Моды на побережье демонстрировались семь дней. И всю неделю Лайма после утреннего купания приводила Иманта в свой отдельный гостиничный номер. Приводила, уверяя, что страшится отъезда, потому что вряд ли сможет без него жить. Он верил ей… И хоть в ответ не произносил ничего подобного, о разлуке старался не думать.
Однако последний день наступил.
Прощание с манекенщицами происходило на пляже, но за дюнами, в пустынном месте, где свидетелями по вечерам могли быть лишь толстоствольные сосны — безмолвные стражи песка и моря.
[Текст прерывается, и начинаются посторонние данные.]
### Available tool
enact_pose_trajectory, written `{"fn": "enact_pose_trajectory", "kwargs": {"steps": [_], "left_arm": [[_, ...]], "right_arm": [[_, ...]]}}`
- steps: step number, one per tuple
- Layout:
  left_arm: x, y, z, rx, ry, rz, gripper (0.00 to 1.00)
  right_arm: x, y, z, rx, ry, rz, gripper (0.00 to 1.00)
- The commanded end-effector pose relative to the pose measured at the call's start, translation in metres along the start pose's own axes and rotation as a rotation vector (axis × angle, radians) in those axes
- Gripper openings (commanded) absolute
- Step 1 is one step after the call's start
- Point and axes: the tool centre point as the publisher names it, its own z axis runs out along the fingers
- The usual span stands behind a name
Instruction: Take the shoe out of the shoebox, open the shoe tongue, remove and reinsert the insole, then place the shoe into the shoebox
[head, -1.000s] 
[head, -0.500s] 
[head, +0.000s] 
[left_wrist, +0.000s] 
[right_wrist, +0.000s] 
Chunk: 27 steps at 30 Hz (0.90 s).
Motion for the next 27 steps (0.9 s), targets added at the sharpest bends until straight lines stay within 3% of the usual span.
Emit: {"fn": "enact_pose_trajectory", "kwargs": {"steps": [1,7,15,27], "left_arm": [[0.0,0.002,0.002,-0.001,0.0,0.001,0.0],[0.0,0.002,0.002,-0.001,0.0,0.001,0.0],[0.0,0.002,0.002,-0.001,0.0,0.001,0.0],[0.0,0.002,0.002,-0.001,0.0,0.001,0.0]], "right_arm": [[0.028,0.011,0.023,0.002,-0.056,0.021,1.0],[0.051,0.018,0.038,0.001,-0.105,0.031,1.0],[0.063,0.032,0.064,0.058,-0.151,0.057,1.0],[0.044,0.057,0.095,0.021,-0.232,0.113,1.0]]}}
Подруги, а вернее, коллеги Лаймы отличались от нее только лицами — фигуры же у всех были столь же выверенно показательными, а формы безупречно пропорциональными. Каждая явилась со своим кавалером-курортником. Двое из кавалеров были русскими, а двое паточно комплиментарными сынами Востока. Славяне всадили в песок водочные бутылки и принялись молча и деловито складывать деревянные поленья, предусмотрительно заготовленные для костра. А сыны Востока раскрыли сумки, раздувшиеся от овощей, фруктов, мяса и вина.
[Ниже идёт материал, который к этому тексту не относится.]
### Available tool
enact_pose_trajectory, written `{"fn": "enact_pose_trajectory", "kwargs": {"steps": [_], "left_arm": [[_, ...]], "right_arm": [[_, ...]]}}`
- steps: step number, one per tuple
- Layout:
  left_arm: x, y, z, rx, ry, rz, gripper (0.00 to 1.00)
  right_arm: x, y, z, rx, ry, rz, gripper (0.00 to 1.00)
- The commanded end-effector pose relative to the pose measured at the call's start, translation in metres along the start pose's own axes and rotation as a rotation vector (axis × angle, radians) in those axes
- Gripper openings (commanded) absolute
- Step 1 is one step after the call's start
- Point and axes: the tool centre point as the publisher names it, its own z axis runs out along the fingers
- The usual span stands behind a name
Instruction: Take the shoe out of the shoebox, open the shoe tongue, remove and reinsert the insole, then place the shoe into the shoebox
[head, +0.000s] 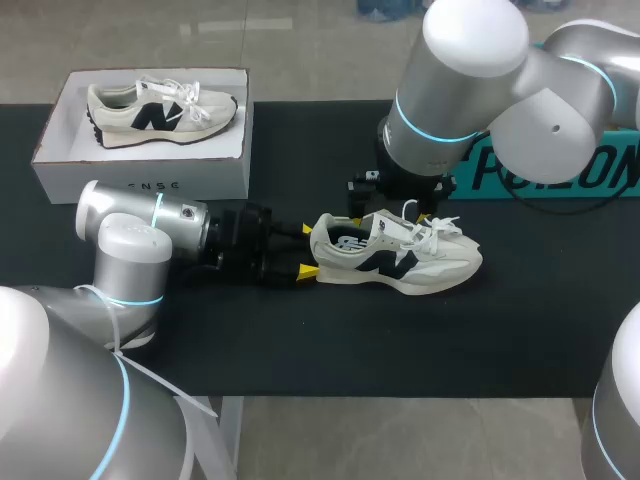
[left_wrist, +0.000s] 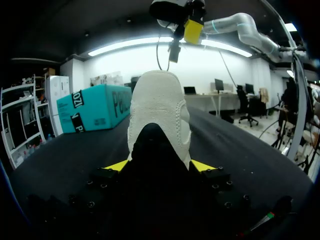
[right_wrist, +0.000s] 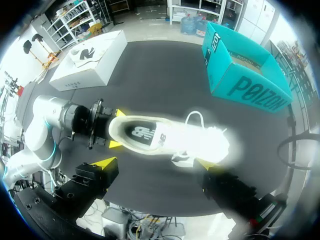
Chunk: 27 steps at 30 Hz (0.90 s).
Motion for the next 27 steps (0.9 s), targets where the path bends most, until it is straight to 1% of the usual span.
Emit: {"fn": "enact_pose_trajectory", "kwargs": {"steps": [1,7,11,21,27], "left_arm": [[0.0,0.002,0.002,-0.001,0.0,0.001,0.0],[0.0,0.002,0.002,-0.001,0.0,0.001,0.0],[0.0,0.002,0.002,-0.001,0.0,0.001,0.0],[0.0,0.002,0.002,-0.001,0.0,0.001,0.0],[0.0,0.002,0.002,-0.001,0.0,0.001,0.0]], "right_arm": [[0.004,0.009,0.02,0.006,-0.038,0.004,1.0],[-0.001,0.011,0.032,0.013,-0.058,0.005,1.0],[0.0,0.015,0.042,0.017,-0.084,-0.005,1.0],[0.001,0.014,0.06,0.044,-0.142,-0.019,1.0],[-0.004,0.014,0.068,0.056,-0.18,-0.021,1.0]]}}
Имант принес пятнадцать бледно-розовых гвоздик, поскольку было пятнадцатое июля и Лайма к тому же предпочитала бледно-розовый цвет. Он сумел, несмотря на неколебимую стабильность своего облика, переориентироваться — и с весомой учтивостью вручил по три гвоздики всем длинноногим пропагандисткам моды.
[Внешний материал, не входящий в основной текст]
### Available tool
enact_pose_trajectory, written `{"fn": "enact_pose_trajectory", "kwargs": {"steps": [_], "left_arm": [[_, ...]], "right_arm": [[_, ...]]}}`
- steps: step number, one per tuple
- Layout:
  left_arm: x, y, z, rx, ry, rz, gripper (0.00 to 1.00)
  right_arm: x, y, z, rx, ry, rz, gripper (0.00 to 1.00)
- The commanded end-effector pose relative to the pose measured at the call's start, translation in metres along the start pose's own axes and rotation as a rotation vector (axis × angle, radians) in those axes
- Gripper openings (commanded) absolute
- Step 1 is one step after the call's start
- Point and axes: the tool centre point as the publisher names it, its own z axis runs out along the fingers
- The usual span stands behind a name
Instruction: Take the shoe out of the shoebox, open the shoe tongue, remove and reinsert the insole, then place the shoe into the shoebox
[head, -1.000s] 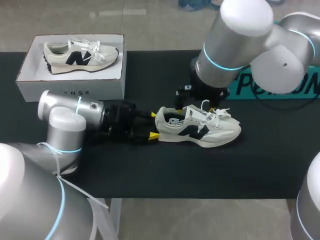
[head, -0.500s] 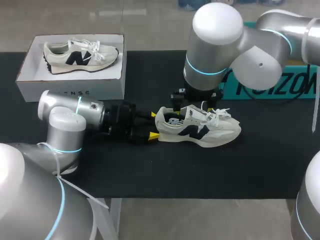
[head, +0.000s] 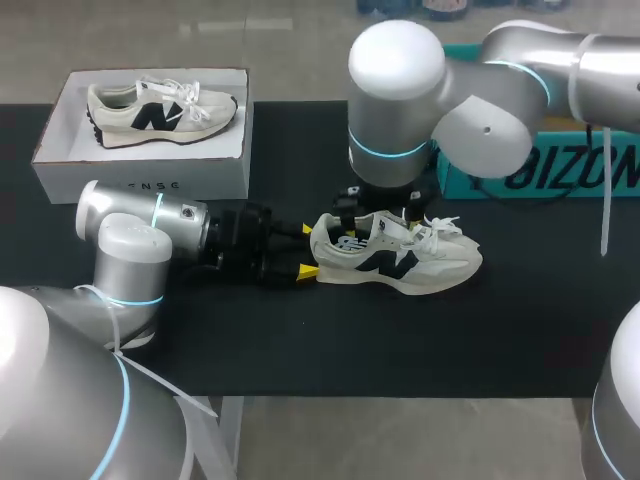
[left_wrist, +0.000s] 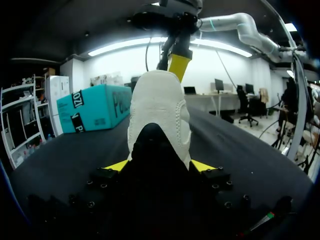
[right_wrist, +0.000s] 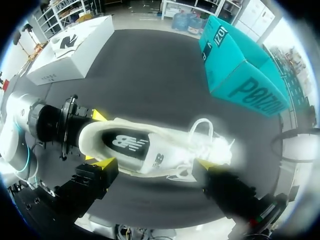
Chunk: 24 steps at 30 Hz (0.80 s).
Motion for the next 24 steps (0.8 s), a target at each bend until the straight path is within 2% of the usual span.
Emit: {"fn": "enact_pose_trajectory", "kwargs": {"steps": [1,11,19,20,21,22,24], "left_arm": [[0.0,0.002,0.002,-0.001,0.0,0.001,0.0],[0.0,0.002,0.002,-0.001,0.0,0.001,0.0],[0.0,0.002,0.002,-0.001,0.0,0.001,0.0],[0.0,0.002,0.002,-0.001,0.0,0.001,0.0],[0.0,0.002,0.002,-0.001,0.0,0.001,0.0],[0.0,0.002,0.002,-0.001,0.0,0.001,0.0],[0.0,0.002,0.002,-0.001,0.0,0.001,0.0]], "right_arm": [[0.002,0.003,0.008,0.011,-0.029,0.003,1.0],[-0.015,0.006,0.023,0.021,-0.054,0.028,1.0],[-0.027,0.007,0.024,0.015,-0.058,0.045,1.0],[-0.029,0.008,0.024,0.012,-0.057,0.044,0.77],[-0.03,0.008,0.024,0.009,-0.057,0.045,0.47],[-0.031,0.008,0.024,0.007,-0.058,0.044,0.35],[-0.033,0.008,0.023,0.006,-0.062,0.044,0.04]]}}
Когда шашлык, осыпаемый костровыми искрами, что придавало прощанию фестивальный оттенок, был готов, начался пир. Сперва он обрел чинность и даже торжественность: произносились тосты в честь отъезжающих, их женских достоинств, которые были явными, и человеческих, которые предполагались, но с манерами манекенщиц не вполне стыковались. Славяне осушали стаканы водки, а восточные братья стаканы вина. Имант присоединился к Востоку, но до дна стакан свой не осушал. Первое время это не привлекало внимания… Но потом, по мере хмеления, его начали стыдить, укорять. Особенно усердствовали сыны Востока, пьяневшие от вина заметней, чем славяне от водки.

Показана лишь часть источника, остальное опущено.